Zara’s return policy is quite strict. The garment must be in the same condition as when it was purchased. In the UK, the company has even started charging $1.95 for returning purchases by post. In fact, 37 countries now have return costs.
There are currently no return fees in the United States. However, it could happen. Zara’s returns policy in the US is already quite strict (items must be accompanied by a receipt, returned within 30 days and in pristine condition), but I think the current global economic conditions are considering Zara and some other companies to charge for the return of goods.
Especially lately, customers have abused the returns system. Many shoppers buy a few different items or order two or three sizes to make sure they fit properly. Subsequently, rejected selections and incorrect sizes of the garments ordered will be returned for credit. Since Zara consistently cuts garments to size, it is really an outrageous practice that is costly to the company for customers to constantly make such returns.
Of course, during the pandemic caused by COVID-19, when stores were closed and customers were reluctant to shop in person as they slowly reopened, customer needs were met by shopping online. At the time, just under 40 percent of retailers charged for returned goods. Rising costs have caused some retailers to reconsider this policy as they look at every penny that can be recovered as it affects the store’s profitability.
I’d always argued that the now-defunct, semi-annual catalogs that Sears and JCPenney sent out should be written in plain language with specific trade information to help customers make their choice and order with confidence. Back then, no one (customer or retailer) wanted to deal with the hassle (or expense) of handling returns.
Now let’s look at more recent shopping activity. From a retailer’s point of view, the convenient, often free returns policy has created problems. Online shopping has added a lot of shopping costs. The goods must be selected, carefully packed, delivered and finally received by a customer. The sales process lacks the seller’s comments (such positive reinforcement as ‘Oh, that looks great on you) and the customer may have doubts about her purchase. The lack of such reinforcement during the purchasing process often encourages customers to purchase items with the intention of returning some of them after viewing them at home. And since the price of a Zara garment (or any other brand) has skyrocketed, making every purchase a special transaction, customers naturally benefit from the process.

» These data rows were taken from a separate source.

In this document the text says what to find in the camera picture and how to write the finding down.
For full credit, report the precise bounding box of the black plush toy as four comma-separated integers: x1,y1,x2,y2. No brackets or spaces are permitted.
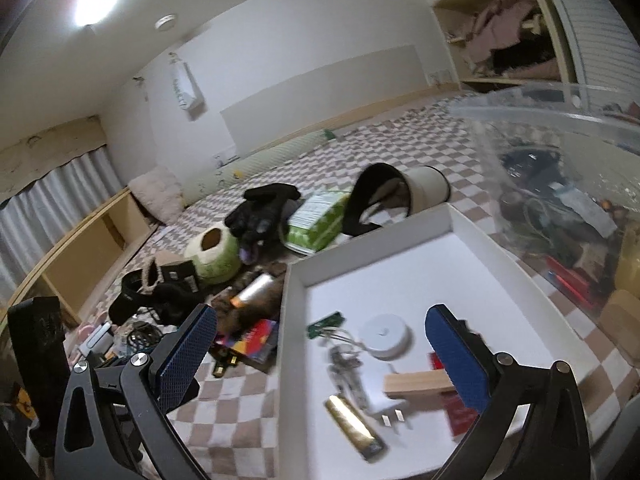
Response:
224,183,302,249

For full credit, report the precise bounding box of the fluffy beige headband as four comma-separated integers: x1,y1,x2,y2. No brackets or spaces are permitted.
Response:
139,262,164,297

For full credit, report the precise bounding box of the green wipes pack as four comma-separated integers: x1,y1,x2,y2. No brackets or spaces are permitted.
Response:
284,190,352,254

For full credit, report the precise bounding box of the white curtain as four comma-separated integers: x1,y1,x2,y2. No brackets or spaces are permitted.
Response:
0,147,127,302

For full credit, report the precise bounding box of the white headboard panel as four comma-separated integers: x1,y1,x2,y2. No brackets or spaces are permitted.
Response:
219,43,427,154

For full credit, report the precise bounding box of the wooden block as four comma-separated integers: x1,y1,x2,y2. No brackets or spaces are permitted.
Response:
382,369,457,402

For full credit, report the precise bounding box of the red packet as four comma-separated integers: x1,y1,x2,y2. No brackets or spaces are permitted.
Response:
429,352,482,437

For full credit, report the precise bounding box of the silver bottle with orange cap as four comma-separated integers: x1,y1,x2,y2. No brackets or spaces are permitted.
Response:
230,272,279,309

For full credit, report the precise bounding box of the black knit hat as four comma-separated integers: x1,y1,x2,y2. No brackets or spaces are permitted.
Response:
149,282,207,327

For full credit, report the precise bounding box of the green multi-tool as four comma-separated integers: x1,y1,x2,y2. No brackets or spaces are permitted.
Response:
305,311,347,342

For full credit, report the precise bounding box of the brown furry scrunchie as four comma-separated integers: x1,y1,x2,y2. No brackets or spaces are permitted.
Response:
209,259,289,337

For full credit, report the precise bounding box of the key bunch with white cord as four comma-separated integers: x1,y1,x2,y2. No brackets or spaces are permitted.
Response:
326,339,369,402

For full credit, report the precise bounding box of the black hair claw clip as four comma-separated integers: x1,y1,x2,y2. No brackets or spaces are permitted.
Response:
124,322,162,352

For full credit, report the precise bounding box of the black wide headband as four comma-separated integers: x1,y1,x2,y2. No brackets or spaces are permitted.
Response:
341,163,412,237

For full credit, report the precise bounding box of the white slatted door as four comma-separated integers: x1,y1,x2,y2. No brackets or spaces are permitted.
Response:
531,0,640,97

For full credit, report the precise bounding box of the wooden bedside shelf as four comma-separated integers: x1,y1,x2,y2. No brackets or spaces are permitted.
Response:
9,186,157,332

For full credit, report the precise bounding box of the white round tape measure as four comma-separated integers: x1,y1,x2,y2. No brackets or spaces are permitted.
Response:
359,313,414,361

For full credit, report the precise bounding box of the red flat box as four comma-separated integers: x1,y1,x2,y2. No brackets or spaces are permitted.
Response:
214,317,282,367

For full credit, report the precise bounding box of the pink stand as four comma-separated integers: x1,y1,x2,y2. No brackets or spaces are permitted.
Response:
74,322,99,347

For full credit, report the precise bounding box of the white charger plug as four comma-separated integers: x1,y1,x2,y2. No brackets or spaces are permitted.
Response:
361,359,409,429

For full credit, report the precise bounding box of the beige curtain valance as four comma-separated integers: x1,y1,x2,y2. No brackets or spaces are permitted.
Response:
0,114,107,197

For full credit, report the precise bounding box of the wooden wardrobe shelf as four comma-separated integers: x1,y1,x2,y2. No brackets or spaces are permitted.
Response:
431,0,577,92

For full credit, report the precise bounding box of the beige round tub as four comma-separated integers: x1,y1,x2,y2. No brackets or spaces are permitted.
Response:
399,165,452,217

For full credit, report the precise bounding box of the pink clothes pile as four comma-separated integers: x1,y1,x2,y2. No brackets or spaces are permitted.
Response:
464,0,542,62

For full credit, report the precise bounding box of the clear plastic container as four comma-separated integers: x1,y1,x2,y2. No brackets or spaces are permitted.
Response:
446,82,640,323

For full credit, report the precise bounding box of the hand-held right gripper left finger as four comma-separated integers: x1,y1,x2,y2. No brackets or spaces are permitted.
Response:
52,304,219,480

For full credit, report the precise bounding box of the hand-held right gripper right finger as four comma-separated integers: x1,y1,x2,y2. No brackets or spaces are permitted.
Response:
424,303,594,480

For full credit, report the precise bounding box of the avocado plush toy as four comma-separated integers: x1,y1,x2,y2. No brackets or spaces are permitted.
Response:
183,226,242,284

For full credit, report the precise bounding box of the black box with barcode label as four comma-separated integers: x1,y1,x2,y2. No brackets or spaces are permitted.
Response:
154,257,199,292

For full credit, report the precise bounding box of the gold metallic tube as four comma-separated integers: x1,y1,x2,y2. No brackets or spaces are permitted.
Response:
324,394,384,462

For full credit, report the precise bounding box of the white cylinder device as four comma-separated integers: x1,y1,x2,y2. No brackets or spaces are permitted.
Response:
84,322,114,357

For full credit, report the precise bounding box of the dark clothes pile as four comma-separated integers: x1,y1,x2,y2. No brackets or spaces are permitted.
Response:
489,34,559,79

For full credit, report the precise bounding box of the fluffy white pillow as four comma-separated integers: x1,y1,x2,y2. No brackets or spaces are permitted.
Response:
130,164,184,224

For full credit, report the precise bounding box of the white shallow box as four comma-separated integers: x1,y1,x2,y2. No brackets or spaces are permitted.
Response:
277,204,592,480

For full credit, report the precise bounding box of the black visor cap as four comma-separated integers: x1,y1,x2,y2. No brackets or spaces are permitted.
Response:
107,269,152,324

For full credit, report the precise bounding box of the white hanging bag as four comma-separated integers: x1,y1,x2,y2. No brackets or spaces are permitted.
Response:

This results in real, measurable costs for retailers. But can stores here in the US stop offering free returns? UPS claims it will process 60 million returns this year (after Christmas), which is 10 percent more than last year. It’s no surprise as more customers are now being trained to use the internet for purchases.
As mentioned above, return costs are seen in other countries. In the UK, Uniqlo and Next also charge for returns. Uniqlo sends a return label that costs $7 since March 1, 2021. On the other hand, Shein allows a free return for the first time and then charges $7 for subsequent returns.
POSTSCRIPT: Some customers continue to expect free returns, but savvy retailers have now discovered that internet costs have become so exorbitant that they need to rethink their business model. It could very well mean that stores have to charge for returns. Operating costs have risen dramatically and will continue to pressure management to increase prices and treat such costs as return costs as well. Nobody likes the idea of increasing customer costs, and it will have to be done with charm. But I think it’s likely that many other retailers will join in.